Return copies of the lines below that mention "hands".
(DATASET CONTENT begins)
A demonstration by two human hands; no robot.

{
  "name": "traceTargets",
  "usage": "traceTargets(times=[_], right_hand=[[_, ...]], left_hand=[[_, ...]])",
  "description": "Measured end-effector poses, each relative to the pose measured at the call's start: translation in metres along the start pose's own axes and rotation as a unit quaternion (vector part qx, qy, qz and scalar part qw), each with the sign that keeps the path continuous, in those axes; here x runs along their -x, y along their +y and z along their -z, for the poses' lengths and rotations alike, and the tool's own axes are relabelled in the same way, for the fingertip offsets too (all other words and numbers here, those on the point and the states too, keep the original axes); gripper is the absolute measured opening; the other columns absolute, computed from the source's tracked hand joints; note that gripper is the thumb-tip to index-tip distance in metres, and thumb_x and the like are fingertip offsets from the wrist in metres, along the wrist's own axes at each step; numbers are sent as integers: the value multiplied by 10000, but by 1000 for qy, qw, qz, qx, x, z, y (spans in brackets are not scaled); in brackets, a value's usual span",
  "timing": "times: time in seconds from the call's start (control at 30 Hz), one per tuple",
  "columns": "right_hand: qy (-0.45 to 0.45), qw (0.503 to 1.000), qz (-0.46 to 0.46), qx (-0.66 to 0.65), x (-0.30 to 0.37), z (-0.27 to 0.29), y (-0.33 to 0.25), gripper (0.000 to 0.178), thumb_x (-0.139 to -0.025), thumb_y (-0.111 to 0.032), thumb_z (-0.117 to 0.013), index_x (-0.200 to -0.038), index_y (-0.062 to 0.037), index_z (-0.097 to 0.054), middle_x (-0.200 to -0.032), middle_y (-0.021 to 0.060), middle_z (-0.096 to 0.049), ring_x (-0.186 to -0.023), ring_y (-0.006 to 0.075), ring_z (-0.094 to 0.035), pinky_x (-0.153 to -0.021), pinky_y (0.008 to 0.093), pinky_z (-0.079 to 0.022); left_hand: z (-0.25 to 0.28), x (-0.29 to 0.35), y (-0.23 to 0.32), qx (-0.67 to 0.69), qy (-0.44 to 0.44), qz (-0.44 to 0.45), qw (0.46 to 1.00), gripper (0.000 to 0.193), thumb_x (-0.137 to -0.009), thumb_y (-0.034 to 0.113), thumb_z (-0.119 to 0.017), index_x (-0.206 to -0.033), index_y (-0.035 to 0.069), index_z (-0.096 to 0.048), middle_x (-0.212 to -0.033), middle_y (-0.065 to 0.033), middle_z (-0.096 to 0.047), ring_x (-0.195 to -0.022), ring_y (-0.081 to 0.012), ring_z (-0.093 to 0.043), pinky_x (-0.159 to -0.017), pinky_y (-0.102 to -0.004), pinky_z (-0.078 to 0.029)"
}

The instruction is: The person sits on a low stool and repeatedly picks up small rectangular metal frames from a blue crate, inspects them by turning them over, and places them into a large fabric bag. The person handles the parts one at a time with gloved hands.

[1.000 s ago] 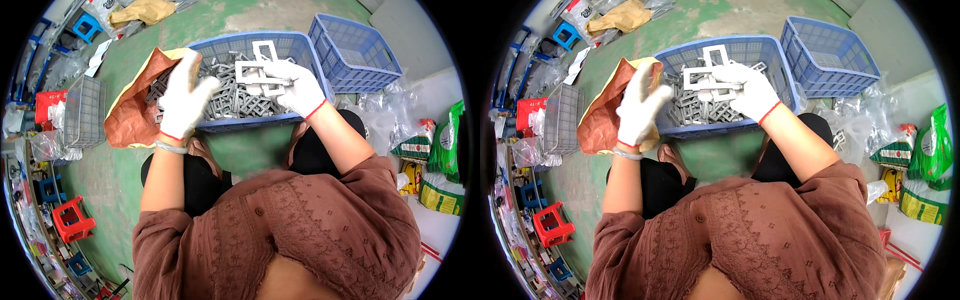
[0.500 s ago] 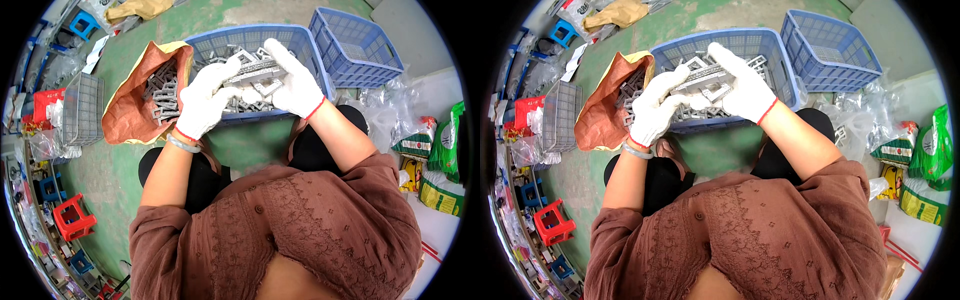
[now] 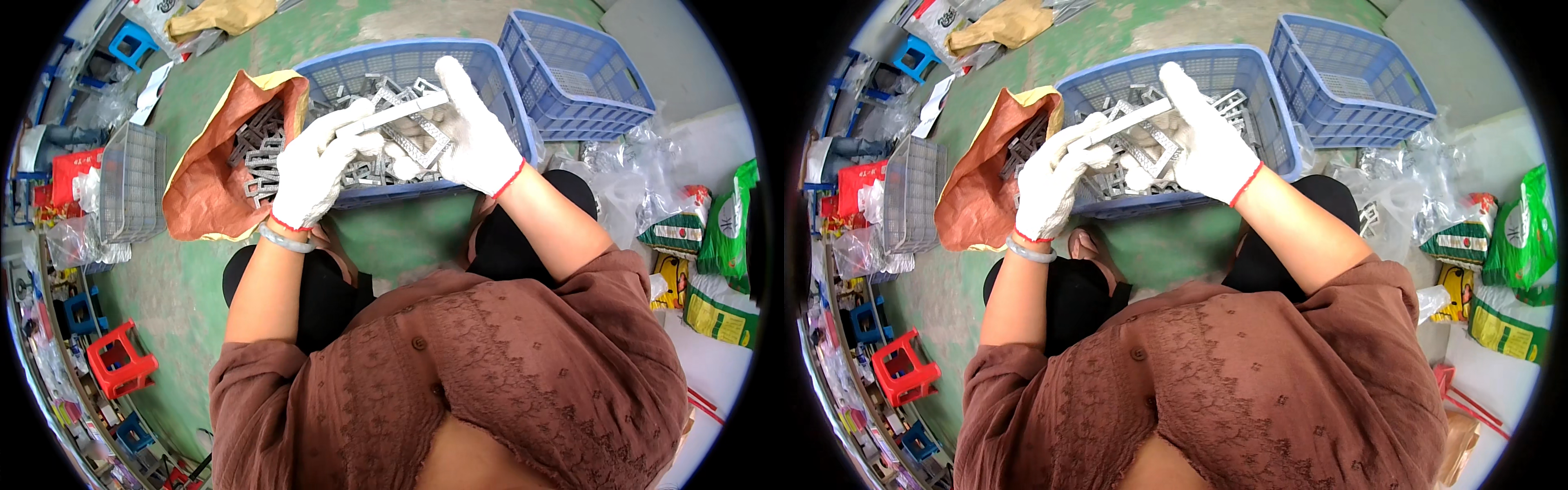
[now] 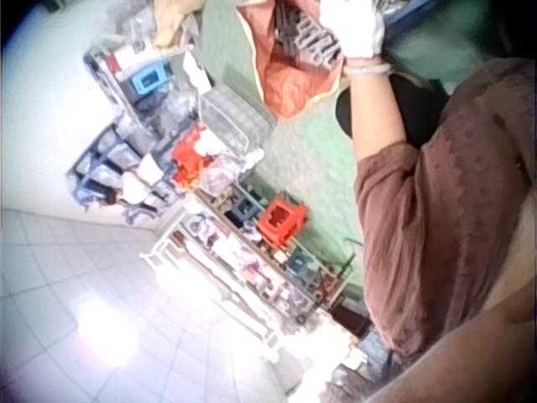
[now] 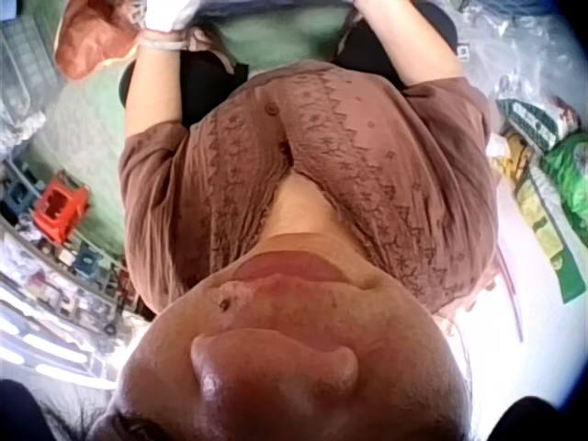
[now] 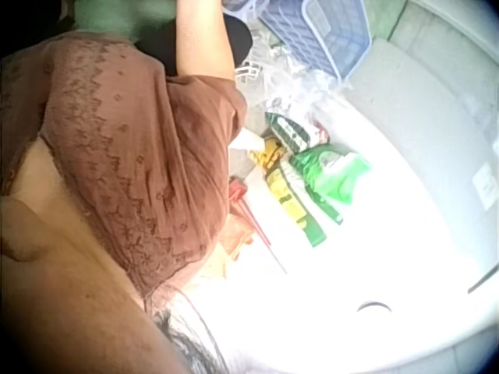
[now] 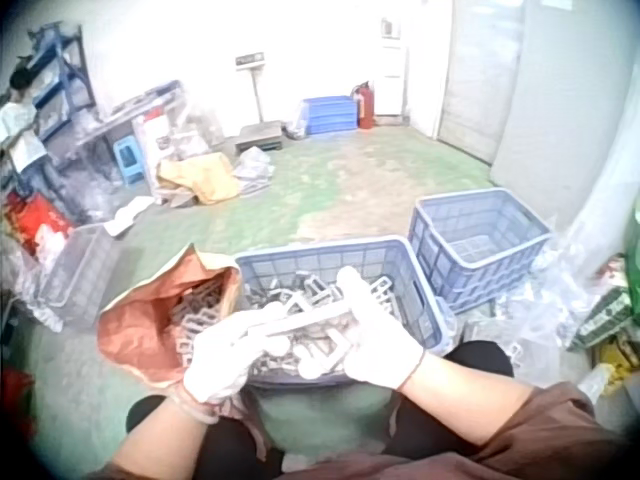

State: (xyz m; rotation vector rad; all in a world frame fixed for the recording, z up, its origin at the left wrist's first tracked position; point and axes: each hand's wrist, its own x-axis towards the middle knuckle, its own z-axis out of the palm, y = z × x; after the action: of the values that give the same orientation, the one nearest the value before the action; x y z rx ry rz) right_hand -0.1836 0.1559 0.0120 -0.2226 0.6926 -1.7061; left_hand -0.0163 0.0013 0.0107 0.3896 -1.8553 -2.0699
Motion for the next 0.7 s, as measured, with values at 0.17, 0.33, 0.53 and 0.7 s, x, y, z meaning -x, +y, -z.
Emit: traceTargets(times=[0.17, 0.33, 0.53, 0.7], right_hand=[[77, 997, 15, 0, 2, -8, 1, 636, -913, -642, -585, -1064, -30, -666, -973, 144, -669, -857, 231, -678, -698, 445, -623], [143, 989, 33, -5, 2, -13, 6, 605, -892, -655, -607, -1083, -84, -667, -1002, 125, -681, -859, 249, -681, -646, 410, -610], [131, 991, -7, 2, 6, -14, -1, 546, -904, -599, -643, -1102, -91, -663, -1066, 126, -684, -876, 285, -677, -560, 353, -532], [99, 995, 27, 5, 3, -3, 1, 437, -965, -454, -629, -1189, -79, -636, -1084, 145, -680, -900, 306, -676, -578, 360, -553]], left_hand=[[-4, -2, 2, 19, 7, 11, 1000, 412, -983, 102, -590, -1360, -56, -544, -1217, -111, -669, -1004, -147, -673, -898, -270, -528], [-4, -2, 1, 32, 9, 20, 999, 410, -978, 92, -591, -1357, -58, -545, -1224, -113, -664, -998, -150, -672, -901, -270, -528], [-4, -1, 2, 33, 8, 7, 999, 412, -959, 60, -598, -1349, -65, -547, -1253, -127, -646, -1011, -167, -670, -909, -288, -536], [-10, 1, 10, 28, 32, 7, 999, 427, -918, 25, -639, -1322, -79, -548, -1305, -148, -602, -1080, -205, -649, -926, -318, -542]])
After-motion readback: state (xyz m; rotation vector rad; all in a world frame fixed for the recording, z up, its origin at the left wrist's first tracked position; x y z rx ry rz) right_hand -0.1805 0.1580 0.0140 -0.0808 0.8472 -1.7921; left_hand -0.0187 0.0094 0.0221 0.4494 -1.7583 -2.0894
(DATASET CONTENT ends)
• YOUR RESPONSE
A demonstration by two human hands; no robot.
The instruction is: The person sits on a low stool and repeatedly picks up small rectangular metal frames from a blue crate, inspects them by turning them over, and places them into a large fabric bag. The person handles the parts one at a time with gloved hands.

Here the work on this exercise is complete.